▶ **Problem details**
Your response should consist solely of the lines from the one containing "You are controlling" through the end of the data, copied exactly.

(Dataset extract)

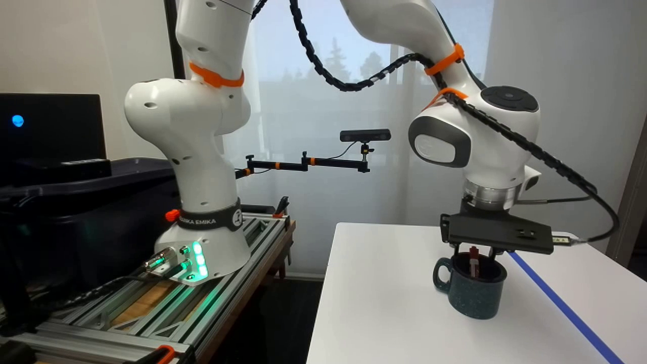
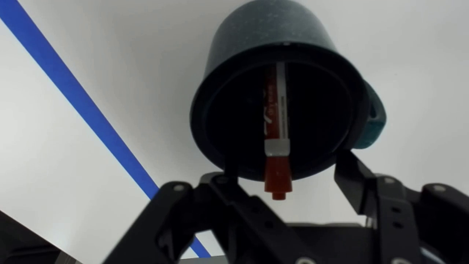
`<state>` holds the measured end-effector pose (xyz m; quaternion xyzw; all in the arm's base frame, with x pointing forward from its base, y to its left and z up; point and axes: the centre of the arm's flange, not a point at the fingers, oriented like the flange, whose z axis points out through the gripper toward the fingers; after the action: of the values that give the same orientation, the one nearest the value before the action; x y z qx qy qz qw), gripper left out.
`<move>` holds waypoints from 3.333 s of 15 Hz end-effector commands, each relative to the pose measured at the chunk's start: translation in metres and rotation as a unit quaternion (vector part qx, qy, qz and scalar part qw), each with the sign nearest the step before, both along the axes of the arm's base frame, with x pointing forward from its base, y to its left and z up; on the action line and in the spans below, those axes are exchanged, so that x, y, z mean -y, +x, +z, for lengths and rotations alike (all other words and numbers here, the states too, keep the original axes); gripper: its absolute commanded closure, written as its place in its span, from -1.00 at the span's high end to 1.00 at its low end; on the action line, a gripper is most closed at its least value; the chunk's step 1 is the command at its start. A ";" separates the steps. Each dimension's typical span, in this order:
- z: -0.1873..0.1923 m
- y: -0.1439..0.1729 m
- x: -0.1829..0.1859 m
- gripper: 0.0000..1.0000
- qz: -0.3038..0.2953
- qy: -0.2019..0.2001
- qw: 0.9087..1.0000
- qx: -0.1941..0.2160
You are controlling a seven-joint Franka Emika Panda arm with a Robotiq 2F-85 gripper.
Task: Remove the marker from the mug.
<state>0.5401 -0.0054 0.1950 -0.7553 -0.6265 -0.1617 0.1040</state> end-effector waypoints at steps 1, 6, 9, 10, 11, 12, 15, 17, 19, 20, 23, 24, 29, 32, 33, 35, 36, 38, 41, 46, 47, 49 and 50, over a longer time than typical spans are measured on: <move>-0.009 0.007 0.001 0.23 0.001 0.013 1.000 0.006; -0.014 0.013 0.005 0.00 -0.005 0.020 1.000 0.007; -0.019 0.015 0.007 -0.04 -0.007 0.024 1.000 0.004; -0.021 0.015 0.007 -0.07 -0.007 0.025 1.000 0.004; -0.023 0.015 0.008 -0.10 -0.006 0.027 1.000 0.004; -0.026 0.016 0.007 -0.13 -0.004 0.029 1.000 0.003; -0.033 0.018 0.008 -0.48 0.001 0.035 0.999 0.005; -0.033 0.017 0.008 -0.82 0.006 0.039 0.999 0.008; -0.026 0.015 0.008 -1.00 0.010 0.045 0.999 0.009; -0.021 0.012 0.008 -0.90 0.011 0.048 0.999 0.010; -0.001 0.005 0.007 -0.90 0.011 0.058 0.998 0.007; 0.004 0.004 0.008 -0.90 0.009 0.058 0.998 0.006; 0.038 -0.009 0.014 -0.90 0.004 0.056 0.998 0.006; 0.054 -0.021 0.016 -0.90 0.003 0.041 0.999 0.006; 0.057 -0.027 0.016 -0.90 0.003 0.031 1.000 0.003; 0.059 -0.039 0.015 -0.90 0.010 0.015 1.000 -0.005; 0.060 -0.045 0.015 -0.90 0.013 0.009 1.000 -0.008; 0.056 -0.059 0.012 -0.90 0.025 -0.004 0.999 -0.020; 0.046 -0.078 0.007 -0.90 0.049 -0.024 0.998 -0.040; 0.028 -0.098 -0.008 -0.90 0.091 -0.061 0.993 -0.049; 0.024 -0.100 -0.010 -0.90 0.100 -0.069 0.991 -0.048; 0.013 -0.102 -0.018 -0.90 0.121 -0.083 0.988 -0.039; 0.010 -0.103 -0.022 -0.90 0.129 -0.089 0.987 -0.035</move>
<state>0.4472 0.0038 0.2098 -0.6951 -0.7074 -0.0741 0.1044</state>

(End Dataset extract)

▶ **Answer to the exercise**
You are controlling a seven-joint Franka Emika Panda arm with a Robotiq 2F-85 gripper.
Task: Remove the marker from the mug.
<state>0.5401 -0.0054 0.1950 -0.7553 -0.6265 -0.1617 0.1040</state> end-effector waypoints at steps 1, 6, 9, 10, 11, 12, 15, 17, 19, 20, 23, 24, 29, 32, 33, 35, 36, 38, 41, 46, 47, 49 and 50, over a longer time than typical spans are measured on: <move>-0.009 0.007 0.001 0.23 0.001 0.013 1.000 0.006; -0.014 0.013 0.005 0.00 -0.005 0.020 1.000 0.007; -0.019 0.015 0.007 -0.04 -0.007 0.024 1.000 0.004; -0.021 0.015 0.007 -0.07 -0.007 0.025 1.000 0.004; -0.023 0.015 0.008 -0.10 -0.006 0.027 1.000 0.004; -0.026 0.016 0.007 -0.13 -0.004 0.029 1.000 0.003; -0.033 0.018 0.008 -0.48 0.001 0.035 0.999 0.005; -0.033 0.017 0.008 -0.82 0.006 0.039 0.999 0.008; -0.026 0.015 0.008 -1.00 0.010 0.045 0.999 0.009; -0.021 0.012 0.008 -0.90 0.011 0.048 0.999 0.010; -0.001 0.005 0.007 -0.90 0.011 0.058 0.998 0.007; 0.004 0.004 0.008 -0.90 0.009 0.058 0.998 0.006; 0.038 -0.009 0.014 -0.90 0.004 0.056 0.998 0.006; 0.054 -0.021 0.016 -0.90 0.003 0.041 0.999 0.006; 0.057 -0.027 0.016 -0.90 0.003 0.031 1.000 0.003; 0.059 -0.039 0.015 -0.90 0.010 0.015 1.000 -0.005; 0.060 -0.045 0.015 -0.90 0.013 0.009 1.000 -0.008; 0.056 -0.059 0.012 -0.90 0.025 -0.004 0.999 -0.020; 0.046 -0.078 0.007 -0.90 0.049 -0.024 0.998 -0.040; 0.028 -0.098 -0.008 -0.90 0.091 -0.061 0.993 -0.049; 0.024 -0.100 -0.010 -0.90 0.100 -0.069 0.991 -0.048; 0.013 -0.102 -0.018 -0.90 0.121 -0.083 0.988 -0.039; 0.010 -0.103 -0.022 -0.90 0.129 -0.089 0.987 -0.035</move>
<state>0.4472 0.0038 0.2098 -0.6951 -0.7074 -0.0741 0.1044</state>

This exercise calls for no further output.